§ **WHAT YOU WILL DO**:
Please copy each line of the records below that includes the word "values".

§ **PROVIDED RECORDS**:
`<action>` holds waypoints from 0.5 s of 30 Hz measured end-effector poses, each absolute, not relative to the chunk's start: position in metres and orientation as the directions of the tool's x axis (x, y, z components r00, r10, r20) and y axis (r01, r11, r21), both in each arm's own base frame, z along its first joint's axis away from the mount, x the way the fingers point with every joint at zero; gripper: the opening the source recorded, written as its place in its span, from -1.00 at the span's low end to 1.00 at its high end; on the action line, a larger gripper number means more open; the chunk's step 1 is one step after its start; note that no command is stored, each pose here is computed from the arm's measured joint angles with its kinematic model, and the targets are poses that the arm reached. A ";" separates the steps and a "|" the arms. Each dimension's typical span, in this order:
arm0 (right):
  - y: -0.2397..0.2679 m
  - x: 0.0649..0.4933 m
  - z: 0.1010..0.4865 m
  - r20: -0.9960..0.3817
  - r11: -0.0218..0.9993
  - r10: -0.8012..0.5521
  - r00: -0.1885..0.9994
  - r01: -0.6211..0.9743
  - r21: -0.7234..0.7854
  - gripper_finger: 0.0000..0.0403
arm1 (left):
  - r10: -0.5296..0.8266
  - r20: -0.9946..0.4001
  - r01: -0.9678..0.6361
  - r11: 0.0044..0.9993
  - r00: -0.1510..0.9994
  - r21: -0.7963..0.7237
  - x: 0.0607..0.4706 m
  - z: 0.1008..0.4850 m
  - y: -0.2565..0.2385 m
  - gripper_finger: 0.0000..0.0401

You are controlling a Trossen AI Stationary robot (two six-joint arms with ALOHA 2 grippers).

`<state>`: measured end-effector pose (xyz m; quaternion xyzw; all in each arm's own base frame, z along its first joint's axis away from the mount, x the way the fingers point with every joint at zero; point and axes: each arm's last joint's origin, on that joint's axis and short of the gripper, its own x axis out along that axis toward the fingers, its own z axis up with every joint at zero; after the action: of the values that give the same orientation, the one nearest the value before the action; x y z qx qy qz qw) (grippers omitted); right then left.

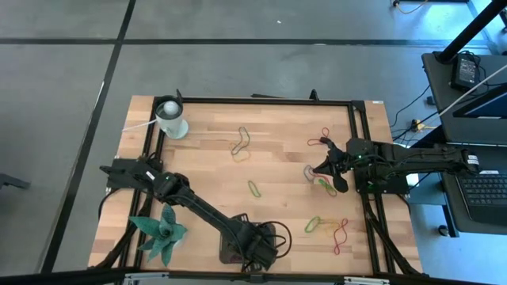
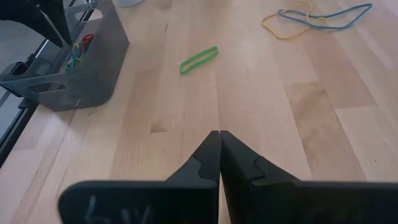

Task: Pick and place rubber bands into bin
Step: Put the black rubber band into the black bin

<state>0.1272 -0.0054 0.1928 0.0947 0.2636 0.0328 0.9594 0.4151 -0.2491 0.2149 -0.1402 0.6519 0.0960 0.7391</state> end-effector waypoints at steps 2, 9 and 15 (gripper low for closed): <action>-0.005 0.127 0.193 -0.500 0.980 0.113 0.859 -0.012 0.201 -0.95 | -0.038 -0.991 -0.325 0.942 0.129 -0.079 0.415 0.215 -0.249 -0.62; -0.005 0.127 0.193 -0.500 0.980 0.113 0.859 -0.012 0.201 -0.95 | -0.037 -0.990 -0.350 0.933 0.134 -0.082 0.413 0.222 -0.246 -0.48; -0.005 0.127 0.193 -0.500 0.979 0.113 0.859 -0.011 0.201 -0.95 | 0.004 -0.971 -0.350 0.933 0.237 -0.082 0.405 0.259 -0.235 -0.54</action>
<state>0.1272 -0.0054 0.1927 0.0959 0.2639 0.0324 0.9592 0.4053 -0.2353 0.2589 -0.1426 0.6068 0.1146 0.7735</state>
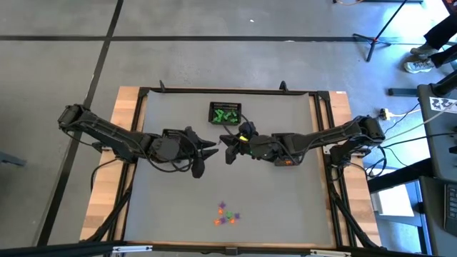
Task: Sort Halloween decoration
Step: Put the violet spider toy into the left bin
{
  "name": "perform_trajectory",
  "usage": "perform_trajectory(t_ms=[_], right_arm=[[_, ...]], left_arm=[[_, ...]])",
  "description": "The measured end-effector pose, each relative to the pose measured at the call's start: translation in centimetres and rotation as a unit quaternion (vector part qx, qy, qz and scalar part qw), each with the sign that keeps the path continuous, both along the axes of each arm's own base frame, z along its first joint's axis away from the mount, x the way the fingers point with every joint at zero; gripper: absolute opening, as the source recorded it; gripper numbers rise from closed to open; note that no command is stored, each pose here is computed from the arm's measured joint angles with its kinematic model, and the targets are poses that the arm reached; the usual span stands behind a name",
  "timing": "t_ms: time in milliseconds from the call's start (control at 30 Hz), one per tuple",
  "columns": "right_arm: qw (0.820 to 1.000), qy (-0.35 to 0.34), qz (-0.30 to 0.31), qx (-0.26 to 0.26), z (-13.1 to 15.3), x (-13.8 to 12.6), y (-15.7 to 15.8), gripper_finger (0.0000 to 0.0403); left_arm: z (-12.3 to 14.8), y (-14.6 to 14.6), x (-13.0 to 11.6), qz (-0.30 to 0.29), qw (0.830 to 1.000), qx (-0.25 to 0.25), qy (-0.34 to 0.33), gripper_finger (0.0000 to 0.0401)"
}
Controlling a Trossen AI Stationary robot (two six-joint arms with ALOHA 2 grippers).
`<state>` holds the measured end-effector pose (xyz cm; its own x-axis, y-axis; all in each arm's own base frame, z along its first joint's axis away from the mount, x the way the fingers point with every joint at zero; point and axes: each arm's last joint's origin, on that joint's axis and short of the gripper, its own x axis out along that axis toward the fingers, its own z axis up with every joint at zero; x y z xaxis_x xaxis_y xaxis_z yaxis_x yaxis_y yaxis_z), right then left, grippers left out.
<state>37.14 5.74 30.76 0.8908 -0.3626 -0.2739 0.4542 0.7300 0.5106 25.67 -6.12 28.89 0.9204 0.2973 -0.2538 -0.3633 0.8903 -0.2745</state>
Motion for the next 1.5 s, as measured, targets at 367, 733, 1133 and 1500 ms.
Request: perform_trajectory(t_ms=[367, 733, 1133, 1500], right_arm=[[1.000, 0.012, 0.009, 0.021, -1.3, 0.7, 0.2, 0.0000], [1.000, -0.001, 0.011, 0.023, -1.1, 0.8, 0.2, 0.0000], [1.000, 0.000, 0.014, 0.024, -1.1, 0.8, 0.3, 0.0000], [1.000, -0.002, 0.016, 0.021, -1.0, 0.7, 0.3, 0.0002]], left_arm=[[-0.3, 0.3, 0.5, 0.022, 1.000, 0.001, -0.004, 0.0122], [-1.3, 0.6, 1.0, 0.032, 0.999, -0.015, 0.015, 0.0122], [-1.3, 0.7, 1.0, 0.040, 0.999, -0.011, 0.016, 0.0095], [-1.3, 0.7, 1.1, 0.029, 0.999, -0.014, 0.019, 0.0006]])
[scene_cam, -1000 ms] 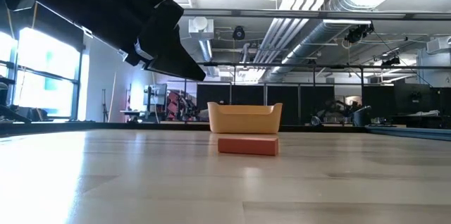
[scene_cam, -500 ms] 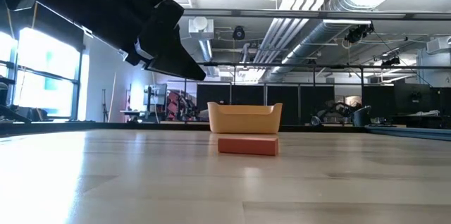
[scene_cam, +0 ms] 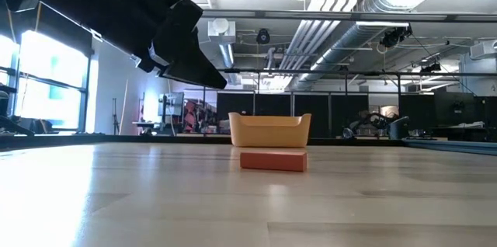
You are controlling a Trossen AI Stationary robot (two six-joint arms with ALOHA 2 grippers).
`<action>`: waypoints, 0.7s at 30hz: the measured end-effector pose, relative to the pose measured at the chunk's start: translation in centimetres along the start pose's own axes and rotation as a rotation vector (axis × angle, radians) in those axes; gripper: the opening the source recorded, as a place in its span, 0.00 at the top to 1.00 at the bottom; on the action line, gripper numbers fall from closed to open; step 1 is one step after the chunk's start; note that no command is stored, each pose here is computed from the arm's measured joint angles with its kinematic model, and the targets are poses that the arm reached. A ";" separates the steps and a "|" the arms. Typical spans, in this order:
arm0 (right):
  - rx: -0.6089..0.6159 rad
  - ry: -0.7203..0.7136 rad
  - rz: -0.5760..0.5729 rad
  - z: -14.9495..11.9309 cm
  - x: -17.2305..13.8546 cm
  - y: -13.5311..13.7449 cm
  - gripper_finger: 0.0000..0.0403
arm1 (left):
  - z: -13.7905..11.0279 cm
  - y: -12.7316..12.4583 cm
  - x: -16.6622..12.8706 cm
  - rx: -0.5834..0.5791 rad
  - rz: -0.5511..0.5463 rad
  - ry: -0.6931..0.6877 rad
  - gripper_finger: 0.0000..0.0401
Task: Sort blocks by size
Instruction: Adjust the blocks in the green bin
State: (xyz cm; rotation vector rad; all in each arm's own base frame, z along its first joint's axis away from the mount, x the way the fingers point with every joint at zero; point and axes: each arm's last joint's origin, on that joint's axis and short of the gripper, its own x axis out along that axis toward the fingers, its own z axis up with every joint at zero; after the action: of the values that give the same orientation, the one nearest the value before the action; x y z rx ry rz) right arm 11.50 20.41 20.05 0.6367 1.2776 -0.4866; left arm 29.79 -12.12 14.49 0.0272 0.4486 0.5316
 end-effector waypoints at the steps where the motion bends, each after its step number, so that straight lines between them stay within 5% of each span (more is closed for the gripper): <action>1: -0.001 -0.004 -0.005 0.0 0.0 -0.1 0.29 | 0.0 0.0 0.0 0.000 0.000 0.000 0.80; 13: 0.027 -0.102 -0.061 1.3 0.3 -0.3 0.60 | 0.1 0.0 0.0 -0.006 -0.001 -0.004 0.80; 21: 0.016 -0.053 -0.102 1.1 1.3 0.0 0.67 | 0.1 0.0 0.0 -0.006 -0.002 -0.004 0.80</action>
State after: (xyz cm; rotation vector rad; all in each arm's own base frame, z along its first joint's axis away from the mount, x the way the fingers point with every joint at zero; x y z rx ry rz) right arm 12.63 19.66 18.95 0.5705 1.2608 -0.5951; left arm 29.82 -12.13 14.53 0.0224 0.4435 0.5310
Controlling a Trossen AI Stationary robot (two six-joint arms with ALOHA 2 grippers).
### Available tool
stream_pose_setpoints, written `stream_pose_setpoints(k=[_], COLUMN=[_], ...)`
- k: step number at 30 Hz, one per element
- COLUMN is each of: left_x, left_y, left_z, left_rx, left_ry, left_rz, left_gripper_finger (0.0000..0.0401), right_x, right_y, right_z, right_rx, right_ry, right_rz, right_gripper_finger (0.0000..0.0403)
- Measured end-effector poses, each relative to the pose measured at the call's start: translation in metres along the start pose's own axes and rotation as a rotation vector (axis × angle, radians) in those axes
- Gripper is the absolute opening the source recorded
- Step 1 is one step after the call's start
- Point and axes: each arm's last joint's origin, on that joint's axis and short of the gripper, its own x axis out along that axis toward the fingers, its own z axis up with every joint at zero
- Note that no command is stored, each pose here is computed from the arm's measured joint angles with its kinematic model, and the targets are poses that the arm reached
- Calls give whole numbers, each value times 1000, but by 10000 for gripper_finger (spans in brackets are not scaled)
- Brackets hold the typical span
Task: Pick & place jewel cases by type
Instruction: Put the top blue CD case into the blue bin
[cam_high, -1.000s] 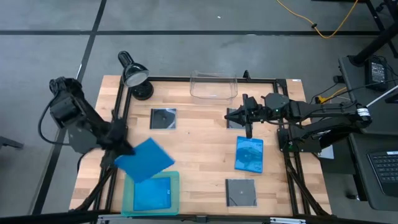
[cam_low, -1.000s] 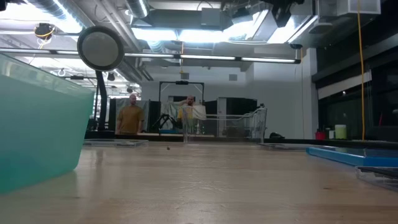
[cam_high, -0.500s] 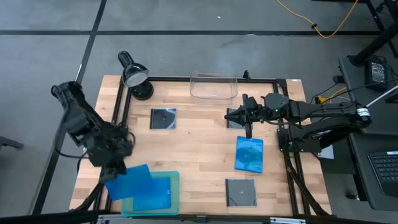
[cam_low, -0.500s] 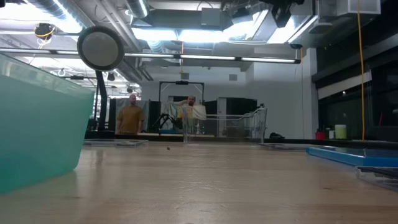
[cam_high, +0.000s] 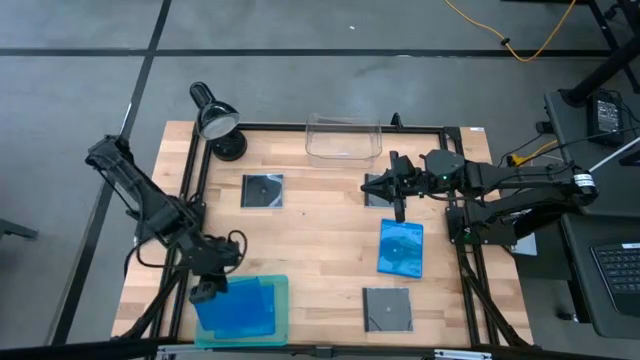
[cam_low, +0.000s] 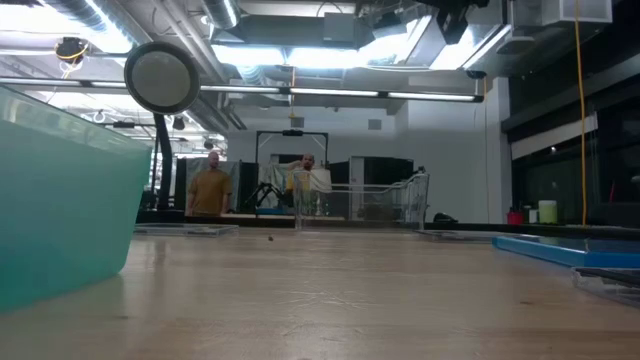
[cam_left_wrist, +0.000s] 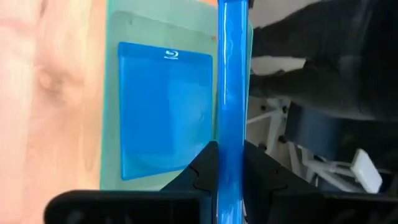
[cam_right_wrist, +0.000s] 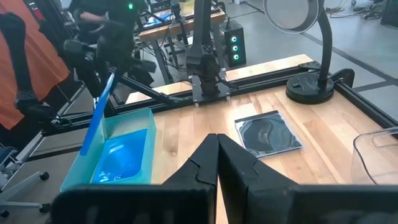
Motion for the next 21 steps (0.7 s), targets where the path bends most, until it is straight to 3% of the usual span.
stream_pose_setpoints(k=[14,21], left_x=[64,90], left_y=[12,18], left_z=[15,17], left_rx=[72,72], left_ry=[134,179], left_rz=[-34,42], left_gripper_finger=[32,33], right_x=[0,0], right_y=[-1,-1], right_z=[-4,-5], right_rx=[-4,-4], right_ry=[38,52], right_rz=[-8,-12], right_gripper_finger=[12,12])
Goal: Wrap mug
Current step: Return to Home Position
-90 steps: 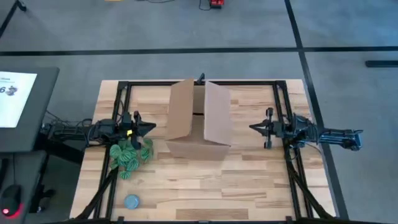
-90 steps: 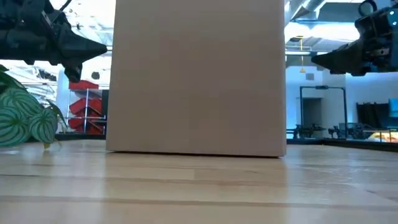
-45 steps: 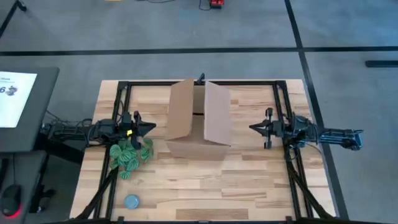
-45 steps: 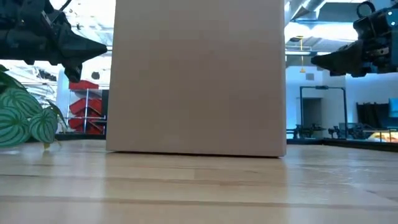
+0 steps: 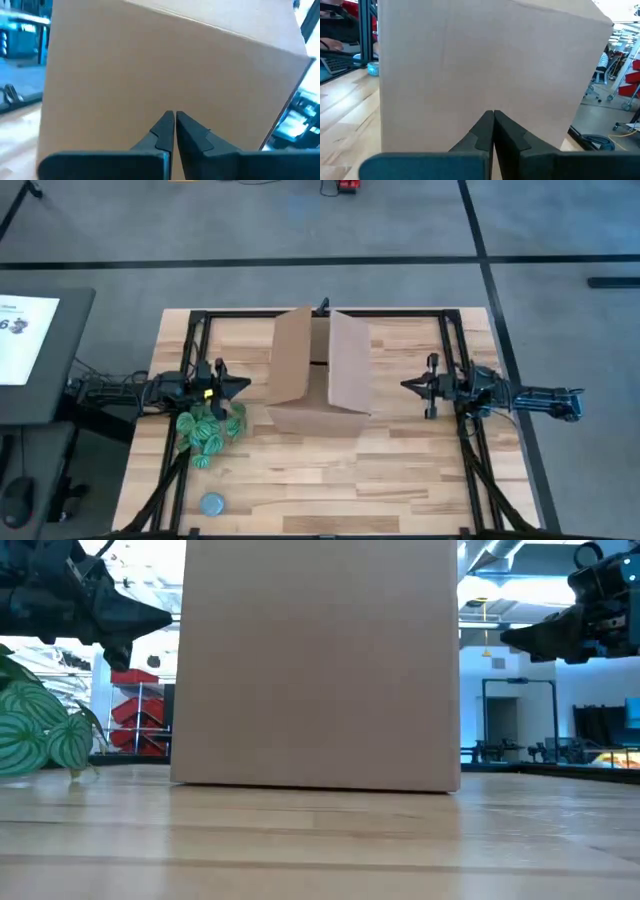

§ **ANSWER**:
`<state>`: measured end-effector pose (xyz m; quaternion xyzw; all in each arm's own base frame, z along its first joint's axis away from the mount, x the way the fingers point with every joint at zero; point and axes: each arm's last joint's origin, on that joint's axis and short of the gripper, its own x axis out along that axis toward the fingers, its own z axis up with every joint at zero; after the action: of the values that give the same orientation, the one nearest the value before the action; x y z qx qy qz qw) (grippers omitted); right then left.
State: (xyz cm; rotation vector rad; all in each arm's own base frame, z along its first joint's axis away from the mount, x the way the fingers point with every joint at zero; point and axes: each arm's last joint's origin, on that joint's axis and short of the gripper, its own x axis out along that axis toward the fingers, its own z axis up with every joint at zero; after the action: of the values that give the same orientation, the one nearest the value before the action; x y z rx ry rz) right arm 11.50 20.41 20.05 0.6367 1.2776 -0.4866; left arm 29.79 -12.12 14.49 0.0272 0.4486 0.5316

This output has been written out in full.